Savage i was looking hard at that 7stw i think i am leaning the 7 something route just got to make the decision and convince the wife i need another gun.


----------



## Plainsman (Jul 30, 2003)

At the sport show in Bismarck a couple of years ago I was talking with those guys who have the long range shooting show on TV. Sorry, can't remember the name just now. Anyway, the rifle they had for sale at the show and what they shoot is the 7STW. They also had boxes of Berger VLD (marked up substantially) and I think they were 180 gr. They said their target velocity was 3000 fps. 
I was looking in my reloading manual and it looks like the Remington 7 Ultra mag has about the same velocities. Myself I think I would prefer the Remington since it has no belted case and headspaces of the shoulder.

I have a 28 inch (will come 29) Bartlein barrel coming for my 300 Win Mag. It will be in the Sendero contour with 5R rifling. My old 300 shoots so good yet I thought about buying another action before the barrel gets here. If you could pick up a cheap used Remington 700 you could make yourself one of the 7mm as cheap as a factory rifle and much better. For mine I purchased a custom reamer from Pacific Tool and Die. It is match chamber made for the 210 Berger VLD .004 off the lands.

http://www.bartleinbarrels.com/index.htm


----------



## Csquared (Sep 5, 2006)

> just got to make the decision and convince the wife i need another gun.
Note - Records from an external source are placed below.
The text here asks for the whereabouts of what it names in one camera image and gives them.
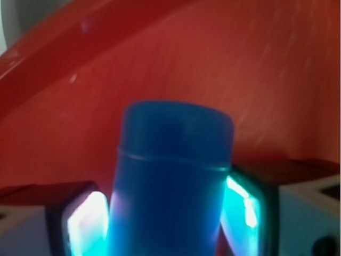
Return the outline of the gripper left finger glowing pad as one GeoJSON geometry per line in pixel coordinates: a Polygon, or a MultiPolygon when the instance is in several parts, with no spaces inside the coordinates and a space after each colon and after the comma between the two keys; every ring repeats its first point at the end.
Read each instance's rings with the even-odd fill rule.
{"type": "Polygon", "coordinates": [[[92,181],[1,188],[1,255],[105,255],[108,225],[92,181]]]}

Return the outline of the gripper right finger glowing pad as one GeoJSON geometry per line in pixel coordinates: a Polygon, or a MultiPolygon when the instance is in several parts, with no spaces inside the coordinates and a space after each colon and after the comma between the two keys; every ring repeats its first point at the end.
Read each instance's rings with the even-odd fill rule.
{"type": "Polygon", "coordinates": [[[340,255],[338,163],[235,164],[225,184],[228,255],[340,255]]]}

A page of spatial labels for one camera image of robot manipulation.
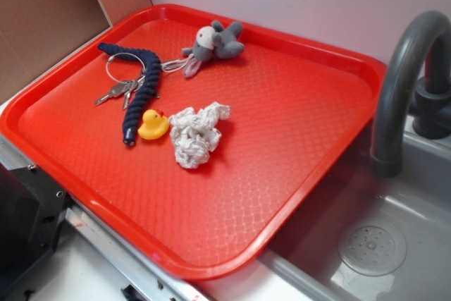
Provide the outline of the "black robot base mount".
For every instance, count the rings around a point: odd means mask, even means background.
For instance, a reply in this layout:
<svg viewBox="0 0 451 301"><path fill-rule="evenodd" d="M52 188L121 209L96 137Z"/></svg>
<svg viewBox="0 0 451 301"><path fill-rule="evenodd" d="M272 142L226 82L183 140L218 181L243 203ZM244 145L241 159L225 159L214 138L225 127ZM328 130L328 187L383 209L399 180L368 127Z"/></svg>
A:
<svg viewBox="0 0 451 301"><path fill-rule="evenodd" d="M1 167L2 283L52 254L66 201L66 191L42 169Z"/></svg>

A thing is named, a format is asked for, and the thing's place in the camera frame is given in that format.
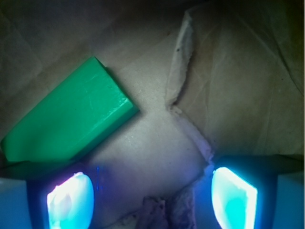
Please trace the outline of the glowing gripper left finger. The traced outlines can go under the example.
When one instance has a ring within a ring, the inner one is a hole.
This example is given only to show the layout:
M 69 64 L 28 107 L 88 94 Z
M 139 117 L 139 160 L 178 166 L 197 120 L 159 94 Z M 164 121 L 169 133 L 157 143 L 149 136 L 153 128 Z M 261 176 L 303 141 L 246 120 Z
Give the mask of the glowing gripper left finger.
M 88 229 L 94 187 L 82 163 L 7 162 L 0 166 L 2 229 Z

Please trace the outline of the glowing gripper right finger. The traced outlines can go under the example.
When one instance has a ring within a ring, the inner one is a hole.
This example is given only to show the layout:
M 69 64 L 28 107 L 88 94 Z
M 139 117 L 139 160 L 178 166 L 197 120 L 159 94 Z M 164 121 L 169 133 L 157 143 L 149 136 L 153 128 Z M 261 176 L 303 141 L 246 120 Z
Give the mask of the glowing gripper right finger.
M 212 205 L 223 229 L 303 229 L 303 156 L 223 156 L 212 174 Z

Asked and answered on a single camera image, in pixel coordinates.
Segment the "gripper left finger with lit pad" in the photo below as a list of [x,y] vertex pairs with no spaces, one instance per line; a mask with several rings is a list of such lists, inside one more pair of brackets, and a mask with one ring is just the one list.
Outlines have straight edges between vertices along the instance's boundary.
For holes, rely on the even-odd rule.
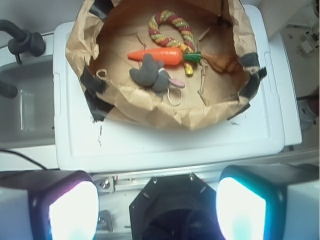
[[2,240],[92,240],[98,217],[98,190],[85,171],[0,173]]

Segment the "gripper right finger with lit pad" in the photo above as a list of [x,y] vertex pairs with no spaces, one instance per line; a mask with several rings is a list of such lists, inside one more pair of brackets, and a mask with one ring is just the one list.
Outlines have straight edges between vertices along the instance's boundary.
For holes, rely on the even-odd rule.
[[320,168],[229,165],[216,188],[216,214],[227,240],[318,240]]

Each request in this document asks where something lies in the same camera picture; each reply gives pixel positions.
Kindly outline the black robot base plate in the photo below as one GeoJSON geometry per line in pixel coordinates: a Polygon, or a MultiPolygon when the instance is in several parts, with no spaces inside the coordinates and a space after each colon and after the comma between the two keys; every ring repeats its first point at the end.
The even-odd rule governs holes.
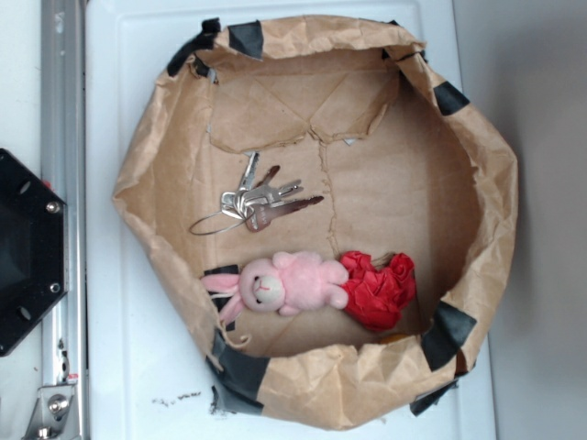
{"type": "Polygon", "coordinates": [[[1,355],[8,356],[66,292],[66,204],[1,150],[1,355]]]}

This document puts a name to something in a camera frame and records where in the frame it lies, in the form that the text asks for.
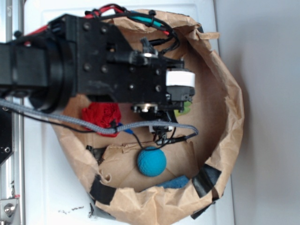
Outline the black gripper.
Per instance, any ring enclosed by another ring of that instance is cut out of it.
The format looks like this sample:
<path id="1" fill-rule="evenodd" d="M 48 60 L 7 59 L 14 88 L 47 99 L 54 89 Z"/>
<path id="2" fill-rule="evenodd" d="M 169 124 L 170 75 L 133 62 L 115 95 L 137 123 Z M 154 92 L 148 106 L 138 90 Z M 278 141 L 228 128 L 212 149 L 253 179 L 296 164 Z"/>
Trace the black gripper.
<path id="1" fill-rule="evenodd" d="M 132 103 L 136 111 L 183 110 L 195 95 L 195 73 L 157 53 L 146 38 L 133 49 L 121 31 L 98 19 L 76 19 L 75 89 L 92 101 Z"/>

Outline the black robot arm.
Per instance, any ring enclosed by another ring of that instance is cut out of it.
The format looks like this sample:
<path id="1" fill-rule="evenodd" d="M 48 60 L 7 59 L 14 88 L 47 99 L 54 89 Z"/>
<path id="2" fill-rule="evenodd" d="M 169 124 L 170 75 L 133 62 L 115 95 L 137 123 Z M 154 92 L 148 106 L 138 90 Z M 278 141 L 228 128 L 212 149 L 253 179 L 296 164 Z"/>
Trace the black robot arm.
<path id="1" fill-rule="evenodd" d="M 0 95 L 27 97 L 45 113 L 62 110 L 78 94 L 131 103 L 136 111 L 182 110 L 195 94 L 195 75 L 155 50 L 159 40 L 141 43 L 133 49 L 101 18 L 63 15 L 40 33 L 0 45 Z"/>

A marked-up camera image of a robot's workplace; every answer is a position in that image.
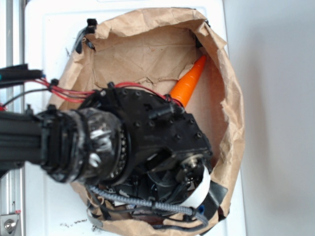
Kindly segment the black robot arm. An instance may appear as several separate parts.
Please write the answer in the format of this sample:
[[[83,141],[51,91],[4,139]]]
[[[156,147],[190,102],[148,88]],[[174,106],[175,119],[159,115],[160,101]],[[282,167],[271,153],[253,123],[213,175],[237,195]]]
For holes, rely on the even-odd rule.
[[[177,204],[211,172],[211,145],[192,114],[144,90],[106,88],[76,110],[1,112],[0,167],[39,165],[55,181]]]

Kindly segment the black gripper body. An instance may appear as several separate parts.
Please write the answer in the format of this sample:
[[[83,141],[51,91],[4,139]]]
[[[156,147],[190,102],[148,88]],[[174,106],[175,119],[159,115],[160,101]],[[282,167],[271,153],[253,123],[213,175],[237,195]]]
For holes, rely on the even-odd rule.
[[[165,204],[200,204],[212,148],[192,114],[143,90],[106,88],[81,105],[90,167],[107,193]]]

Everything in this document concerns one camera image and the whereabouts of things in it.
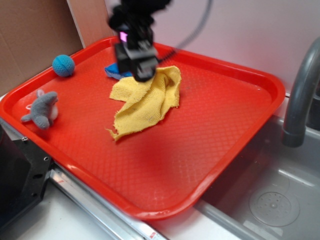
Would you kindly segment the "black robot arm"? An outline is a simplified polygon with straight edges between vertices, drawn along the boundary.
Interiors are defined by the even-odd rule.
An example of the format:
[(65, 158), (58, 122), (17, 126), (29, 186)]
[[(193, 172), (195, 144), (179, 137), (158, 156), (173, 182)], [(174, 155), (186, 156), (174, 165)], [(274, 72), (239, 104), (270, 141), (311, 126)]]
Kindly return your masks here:
[(119, 39), (115, 56), (121, 74), (130, 72), (138, 82), (154, 77), (159, 60), (154, 47), (152, 15), (169, 3), (169, 0), (122, 0), (113, 8), (108, 25)]

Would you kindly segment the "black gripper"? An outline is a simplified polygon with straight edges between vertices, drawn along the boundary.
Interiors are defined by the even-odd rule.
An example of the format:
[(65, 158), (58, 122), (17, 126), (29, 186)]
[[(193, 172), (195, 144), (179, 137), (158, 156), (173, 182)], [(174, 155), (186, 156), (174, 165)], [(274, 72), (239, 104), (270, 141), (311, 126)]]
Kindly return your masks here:
[(153, 45), (153, 18), (130, 11), (124, 6), (115, 6), (108, 21), (111, 29), (118, 33), (121, 43), (114, 45), (117, 67), (120, 74), (130, 72), (137, 74), (136, 63), (140, 60), (155, 57), (158, 51)]

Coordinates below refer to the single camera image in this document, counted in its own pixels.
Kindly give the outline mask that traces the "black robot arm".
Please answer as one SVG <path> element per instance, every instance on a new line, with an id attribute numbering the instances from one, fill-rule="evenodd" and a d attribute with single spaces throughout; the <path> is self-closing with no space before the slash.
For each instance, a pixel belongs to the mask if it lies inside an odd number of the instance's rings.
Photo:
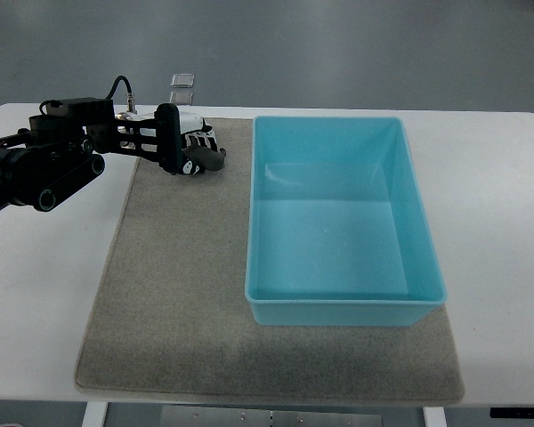
<path id="1" fill-rule="evenodd" d="M 28 122 L 0 138 L 0 211 L 52 211 L 104 172 L 107 153 L 162 159 L 155 120 L 117 117 L 111 96 L 46 100 Z"/>

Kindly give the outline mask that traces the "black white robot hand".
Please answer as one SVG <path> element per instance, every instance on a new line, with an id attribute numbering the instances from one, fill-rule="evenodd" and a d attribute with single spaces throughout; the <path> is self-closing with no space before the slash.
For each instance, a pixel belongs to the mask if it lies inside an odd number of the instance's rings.
<path id="1" fill-rule="evenodd" d="M 148 159 L 170 174 L 184 174 L 187 158 L 184 150 L 191 145 L 222 149 L 214 129 L 195 113 L 179 111 L 173 104 L 162 104 L 150 115 L 134 111 L 116 114 L 120 138 L 118 152 Z"/>

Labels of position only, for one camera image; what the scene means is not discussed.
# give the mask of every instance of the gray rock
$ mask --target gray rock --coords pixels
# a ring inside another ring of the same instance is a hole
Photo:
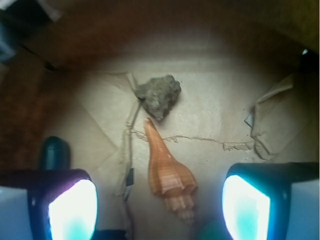
[[[177,102],[180,92],[180,83],[172,75],[167,75],[151,78],[146,84],[139,85],[134,94],[143,100],[143,108],[161,121]]]

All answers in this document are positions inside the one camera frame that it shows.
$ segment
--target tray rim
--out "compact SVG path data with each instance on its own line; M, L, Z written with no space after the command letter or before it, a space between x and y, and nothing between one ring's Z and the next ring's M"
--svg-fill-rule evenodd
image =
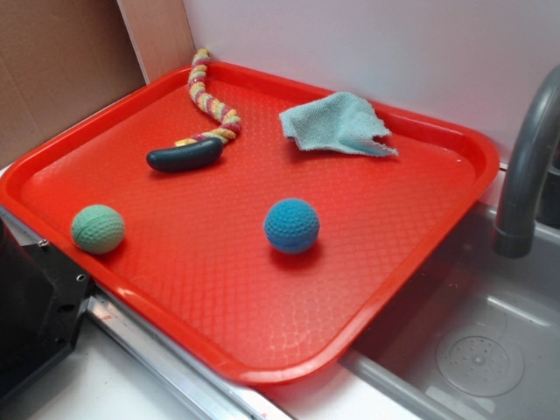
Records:
M212 64L212 77L223 80L226 78L235 81L236 77L250 78L255 81L264 81L283 85L290 83L290 89L295 89L298 95L301 95L302 103L317 99L331 94L333 91L321 87L313 87L294 80L284 79L275 75L258 72L246 67L231 65L228 63L216 62ZM95 135L87 133L82 134L84 129L96 129L99 133L107 130L115 124L123 121L126 117L133 115L139 109L142 109L158 98L170 93L175 88L179 88L186 84L190 67L181 67L160 79L154 81L150 85L141 87L136 92L122 98L114 104L102 109L98 113L90 116L84 121L76 124L71 129L64 131L53 139L47 141L37 149L32 150L28 154L18 159L6 173L0 178L0 203L9 211L16 215L23 223L37 231L40 235L48 238L49 241L57 245L63 252L73 258L82 266L87 266L90 274L94 278L118 277L119 281L124 284L130 284L127 279L116 275L107 269L92 255L88 255L78 250L72 243L60 234L55 228L43 222L37 213L32 212L18 201L17 192L25 182L36 172L47 167L56 158L66 155L69 151L74 150L81 144L95 138ZM476 162L466 157L474 166L476 178L471 184L471 188L459 199L453 208L443 217L437 225L427 234L415 247L413 252L407 256L405 261L401 263L391 276L398 275L404 280L395 287L395 285L384 283L376 294L389 293L393 296L400 287L406 283L408 277L413 274L414 270L420 265L427 256L423 249L429 248L430 252L444 239L446 233L462 219L468 210L474 205L478 197L487 189L494 180L499 170L499 156L494 145L486 136L478 131L468 129L466 127L438 120L437 118L420 115L408 110L391 107L376 101L370 101L374 106L375 112L383 119L384 116L392 116L402 119L410 123L420 124L424 127L436 127L439 130L446 130L457 135L458 140L465 142L454 144L452 149L460 153L464 150L468 153L477 155ZM119 300L122 300L132 310L138 312L143 318L146 318L163 333L170 335L172 338L177 336L176 332L182 332L181 335L196 335L197 340L187 347L197 357L219 371L221 374L238 382L244 382L252 385L270 384L279 382L289 382L328 365L340 357L350 346L352 339L357 337L363 328L375 317L382 307L390 300L379 306L379 301L375 297L371 297L359 309L357 316L353 317L342 329L342 331L329 341L325 347L312 357L299 362L297 364L287 366L281 369L255 369L247 366L238 360L234 362L233 357L225 352L224 349L218 348L210 339L196 332L189 325L179 322L173 316L169 316L163 308L151 302L146 296L140 292L127 294L127 296L115 294Z

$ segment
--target blue ball
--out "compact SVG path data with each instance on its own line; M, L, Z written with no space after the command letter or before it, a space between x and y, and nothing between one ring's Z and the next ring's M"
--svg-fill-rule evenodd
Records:
M315 209L302 199L283 199L266 216L264 233L278 251L300 254L317 240L319 217Z

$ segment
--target green ball
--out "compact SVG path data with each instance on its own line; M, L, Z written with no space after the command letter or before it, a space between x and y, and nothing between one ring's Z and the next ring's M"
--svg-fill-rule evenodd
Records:
M124 237L124 220L111 207L96 204L81 210L72 221L75 244L90 254L115 249Z

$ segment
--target white wall
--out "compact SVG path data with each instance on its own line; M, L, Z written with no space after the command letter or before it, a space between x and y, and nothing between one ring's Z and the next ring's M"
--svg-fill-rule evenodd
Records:
M217 60L459 123L507 161L560 63L560 0L184 0Z

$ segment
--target stainless steel sink
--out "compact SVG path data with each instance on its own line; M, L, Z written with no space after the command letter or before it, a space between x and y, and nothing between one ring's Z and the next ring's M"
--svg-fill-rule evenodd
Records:
M342 361L420 417L560 418L560 234L503 258L494 215L477 205Z
When you're done with that call the Capitol. They got a few budget issues they need help ironing out, and if you've accomplished the former, the latter should be a piece of cake !


----------



## KurtR (May 3, 2008)

Ya world peace seems like a simple fix compared to working this deal


----------



## rasmusse (Oct 24, 2006)

You may also want to take a look at the .280 Remington (7mm '06). It will do most everything the 7mm Mag does but with less blast and recoil. My son is a pro elk hunting guide and he had a client take a nice bull with a .280 at 420 yards (lasered), so there is plenty of power in that cartridge.


----------



## Savage260 (Oct 21, 2007)

If I neck size between FL sizing the 7STW will headspace on the shoulder after the first firing won't it? Until I have to FL size again when chambering gets a little tight?


----------



## KurtR (May 3, 2008)

That is my understanding on belts. The first time it indexes off of belt than after that the shoulder is what is used. I could be completely in the dark just jumping into the belted rounds


----------



## Plainsman (Jul 30, 2003)

I'm not sure, but If you neck size I would think it headspaces of the shoulder and belt. I think that because if it headspaces off the belt and you fire the round then the belt and shoulder should both have the proper headspace for your chamber. If you full length size I think the shoulder is set back and it headspaces off the belt.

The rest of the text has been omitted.